HPU continues to expand by developing doctorate programs in physical therapy, nurse practitioner and clinical psychology, as well as providing advance degrees in physician assistants and occupational therapy to meet the demands of the community.

It also is turning the space once occupied by Gordon Biersch restaurant into a student center. Gotanda says it’s the perfect place “to put a student center where you’re fronting the water and have a premier space for students to come together and gather and really form a community.”

University officials maintain that with belt tightening and growing enrollment, HPU has managed to meet its financial commitments and even provide raises for its staff and faculty.

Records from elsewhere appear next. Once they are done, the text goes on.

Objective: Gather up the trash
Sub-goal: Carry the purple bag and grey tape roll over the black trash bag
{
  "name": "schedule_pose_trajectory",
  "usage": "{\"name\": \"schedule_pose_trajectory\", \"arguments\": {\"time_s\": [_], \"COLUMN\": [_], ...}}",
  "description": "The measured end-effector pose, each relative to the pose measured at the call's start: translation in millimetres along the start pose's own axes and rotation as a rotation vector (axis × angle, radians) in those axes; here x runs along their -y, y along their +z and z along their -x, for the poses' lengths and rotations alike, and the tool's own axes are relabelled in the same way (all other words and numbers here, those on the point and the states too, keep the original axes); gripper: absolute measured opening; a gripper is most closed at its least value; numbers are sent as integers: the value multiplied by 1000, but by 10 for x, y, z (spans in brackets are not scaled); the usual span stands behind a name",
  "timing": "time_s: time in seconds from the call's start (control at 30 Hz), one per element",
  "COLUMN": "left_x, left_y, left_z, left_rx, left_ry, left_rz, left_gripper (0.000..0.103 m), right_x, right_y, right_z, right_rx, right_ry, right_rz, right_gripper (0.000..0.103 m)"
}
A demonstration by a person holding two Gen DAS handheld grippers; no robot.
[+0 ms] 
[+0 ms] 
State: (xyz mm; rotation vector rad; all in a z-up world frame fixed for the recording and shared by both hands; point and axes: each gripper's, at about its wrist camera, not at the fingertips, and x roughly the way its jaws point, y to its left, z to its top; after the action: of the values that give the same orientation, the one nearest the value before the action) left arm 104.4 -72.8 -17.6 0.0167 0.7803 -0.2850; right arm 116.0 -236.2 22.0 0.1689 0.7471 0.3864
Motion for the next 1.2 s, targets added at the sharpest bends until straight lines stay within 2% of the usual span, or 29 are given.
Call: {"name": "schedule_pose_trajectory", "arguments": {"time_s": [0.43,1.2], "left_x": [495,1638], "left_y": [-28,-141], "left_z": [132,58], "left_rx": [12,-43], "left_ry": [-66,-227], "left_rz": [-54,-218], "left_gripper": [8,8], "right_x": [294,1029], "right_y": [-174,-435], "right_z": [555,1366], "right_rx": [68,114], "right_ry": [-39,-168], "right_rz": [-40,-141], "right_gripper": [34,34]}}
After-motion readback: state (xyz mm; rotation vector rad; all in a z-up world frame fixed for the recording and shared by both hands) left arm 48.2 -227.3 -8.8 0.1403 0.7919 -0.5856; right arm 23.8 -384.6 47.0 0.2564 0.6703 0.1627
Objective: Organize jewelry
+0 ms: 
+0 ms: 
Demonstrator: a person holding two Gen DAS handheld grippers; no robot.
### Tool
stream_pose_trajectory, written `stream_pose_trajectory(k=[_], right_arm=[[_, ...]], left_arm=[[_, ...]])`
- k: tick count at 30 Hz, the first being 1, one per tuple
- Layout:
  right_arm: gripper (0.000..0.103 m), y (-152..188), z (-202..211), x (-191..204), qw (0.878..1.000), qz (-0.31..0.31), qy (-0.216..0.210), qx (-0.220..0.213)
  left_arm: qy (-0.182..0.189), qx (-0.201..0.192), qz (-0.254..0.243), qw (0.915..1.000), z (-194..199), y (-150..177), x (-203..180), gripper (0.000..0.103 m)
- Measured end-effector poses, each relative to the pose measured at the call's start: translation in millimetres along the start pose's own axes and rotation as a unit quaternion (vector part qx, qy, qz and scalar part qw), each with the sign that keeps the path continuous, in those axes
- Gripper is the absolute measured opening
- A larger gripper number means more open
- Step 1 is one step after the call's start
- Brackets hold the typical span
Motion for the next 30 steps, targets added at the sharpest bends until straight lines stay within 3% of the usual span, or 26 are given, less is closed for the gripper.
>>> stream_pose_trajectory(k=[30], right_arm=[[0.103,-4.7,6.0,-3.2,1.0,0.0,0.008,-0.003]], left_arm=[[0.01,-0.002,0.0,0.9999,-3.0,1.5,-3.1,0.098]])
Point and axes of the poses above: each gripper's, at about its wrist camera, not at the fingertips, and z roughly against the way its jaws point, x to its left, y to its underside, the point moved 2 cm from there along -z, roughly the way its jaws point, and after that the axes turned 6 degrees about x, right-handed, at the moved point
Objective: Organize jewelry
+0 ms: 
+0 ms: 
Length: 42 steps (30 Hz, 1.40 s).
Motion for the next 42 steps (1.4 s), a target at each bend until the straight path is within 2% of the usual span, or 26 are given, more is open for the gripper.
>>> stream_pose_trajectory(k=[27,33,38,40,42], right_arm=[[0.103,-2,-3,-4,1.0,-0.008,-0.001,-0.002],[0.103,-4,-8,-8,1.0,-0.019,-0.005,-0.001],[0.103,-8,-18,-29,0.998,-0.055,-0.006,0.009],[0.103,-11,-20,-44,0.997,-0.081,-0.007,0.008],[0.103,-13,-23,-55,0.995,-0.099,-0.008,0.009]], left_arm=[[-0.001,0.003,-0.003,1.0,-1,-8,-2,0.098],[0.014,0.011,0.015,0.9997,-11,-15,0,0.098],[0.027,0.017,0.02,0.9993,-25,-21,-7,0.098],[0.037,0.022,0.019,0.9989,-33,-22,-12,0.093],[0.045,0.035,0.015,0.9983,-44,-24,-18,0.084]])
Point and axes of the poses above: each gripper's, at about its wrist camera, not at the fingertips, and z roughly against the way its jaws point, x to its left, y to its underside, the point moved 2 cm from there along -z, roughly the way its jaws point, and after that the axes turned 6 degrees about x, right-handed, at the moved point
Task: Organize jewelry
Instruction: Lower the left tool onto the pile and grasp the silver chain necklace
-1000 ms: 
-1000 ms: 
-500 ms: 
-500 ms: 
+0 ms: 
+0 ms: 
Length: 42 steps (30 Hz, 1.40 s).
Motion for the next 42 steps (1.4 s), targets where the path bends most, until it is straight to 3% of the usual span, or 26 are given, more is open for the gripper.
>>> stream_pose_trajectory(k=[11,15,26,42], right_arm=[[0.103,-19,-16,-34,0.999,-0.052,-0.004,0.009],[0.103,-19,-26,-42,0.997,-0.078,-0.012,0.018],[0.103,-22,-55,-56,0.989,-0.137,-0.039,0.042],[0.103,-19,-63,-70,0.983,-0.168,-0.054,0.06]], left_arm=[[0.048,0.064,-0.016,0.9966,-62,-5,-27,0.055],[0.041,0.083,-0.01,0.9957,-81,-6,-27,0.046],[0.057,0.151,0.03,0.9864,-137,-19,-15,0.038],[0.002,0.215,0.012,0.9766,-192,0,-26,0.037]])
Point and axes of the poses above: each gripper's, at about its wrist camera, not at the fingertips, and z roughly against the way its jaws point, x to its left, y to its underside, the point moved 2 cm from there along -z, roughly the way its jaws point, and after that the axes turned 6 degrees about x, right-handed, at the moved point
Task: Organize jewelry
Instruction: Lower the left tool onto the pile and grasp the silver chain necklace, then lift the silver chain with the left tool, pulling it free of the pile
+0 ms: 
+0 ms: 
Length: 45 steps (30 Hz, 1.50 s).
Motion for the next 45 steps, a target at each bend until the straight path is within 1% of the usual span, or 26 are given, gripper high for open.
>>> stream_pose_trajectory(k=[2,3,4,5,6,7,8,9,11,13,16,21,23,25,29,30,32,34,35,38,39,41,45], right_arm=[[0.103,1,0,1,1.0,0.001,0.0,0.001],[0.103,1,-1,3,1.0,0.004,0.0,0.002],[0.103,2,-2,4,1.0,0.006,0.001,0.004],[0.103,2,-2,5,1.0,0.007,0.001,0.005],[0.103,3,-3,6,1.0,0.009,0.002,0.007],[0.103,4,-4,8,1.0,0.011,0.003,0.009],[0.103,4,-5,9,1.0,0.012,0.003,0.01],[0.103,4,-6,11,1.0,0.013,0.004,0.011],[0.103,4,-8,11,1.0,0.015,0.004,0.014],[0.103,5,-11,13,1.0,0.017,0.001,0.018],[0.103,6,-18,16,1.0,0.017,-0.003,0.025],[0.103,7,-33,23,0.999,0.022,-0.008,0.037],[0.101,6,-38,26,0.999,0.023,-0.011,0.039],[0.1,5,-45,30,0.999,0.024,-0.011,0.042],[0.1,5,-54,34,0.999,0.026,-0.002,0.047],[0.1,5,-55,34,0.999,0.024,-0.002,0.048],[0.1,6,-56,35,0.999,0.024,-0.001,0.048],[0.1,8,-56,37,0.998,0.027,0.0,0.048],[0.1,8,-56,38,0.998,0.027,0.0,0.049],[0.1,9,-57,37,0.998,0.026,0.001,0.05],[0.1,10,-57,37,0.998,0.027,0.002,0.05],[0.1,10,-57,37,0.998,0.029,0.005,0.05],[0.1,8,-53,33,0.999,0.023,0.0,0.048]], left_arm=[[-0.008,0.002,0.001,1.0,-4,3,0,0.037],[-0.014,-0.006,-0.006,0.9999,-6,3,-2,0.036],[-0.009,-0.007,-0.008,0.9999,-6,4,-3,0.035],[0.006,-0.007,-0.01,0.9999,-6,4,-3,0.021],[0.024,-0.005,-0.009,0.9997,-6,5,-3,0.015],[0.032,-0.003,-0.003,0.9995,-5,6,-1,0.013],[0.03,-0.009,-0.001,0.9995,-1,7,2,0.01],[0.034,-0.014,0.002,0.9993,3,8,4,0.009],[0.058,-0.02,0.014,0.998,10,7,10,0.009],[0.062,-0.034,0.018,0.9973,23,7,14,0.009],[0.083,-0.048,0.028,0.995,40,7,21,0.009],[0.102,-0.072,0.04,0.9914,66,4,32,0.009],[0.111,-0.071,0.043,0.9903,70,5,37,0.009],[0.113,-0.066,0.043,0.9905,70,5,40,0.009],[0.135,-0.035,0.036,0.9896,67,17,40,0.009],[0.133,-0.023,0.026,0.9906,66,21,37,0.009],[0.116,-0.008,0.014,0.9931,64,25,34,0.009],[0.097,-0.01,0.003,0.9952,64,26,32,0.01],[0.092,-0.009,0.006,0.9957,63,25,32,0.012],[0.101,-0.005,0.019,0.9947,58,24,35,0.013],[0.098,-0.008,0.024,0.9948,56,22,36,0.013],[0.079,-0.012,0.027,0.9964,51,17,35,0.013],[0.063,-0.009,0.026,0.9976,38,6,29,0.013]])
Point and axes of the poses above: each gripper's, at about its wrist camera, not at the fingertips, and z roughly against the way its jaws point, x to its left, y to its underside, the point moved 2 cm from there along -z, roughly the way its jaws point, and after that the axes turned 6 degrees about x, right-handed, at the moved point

Gotanda said HPU has even been able to meet its remaining $70 million commitment that Aloha Tower Market Place held when he assumed the presidency. “Even with the pandemic we are breaking even.”

It would appear HPU continues to provide an international city environment where students even have the chance “to take books to the beach to study,” Gotanda adds.

It’s all part of what Gotanda sees as HPU’s mission – to bring together students from different regions to educate them to be leaders in the world.

Gregg K. Kakesako worked for the Honolulu Star-Bulletin, Gannett News Service and the Honolulu Star-Advertiser for more than four decades as a government, political and military affairs reporter and assistant city editor.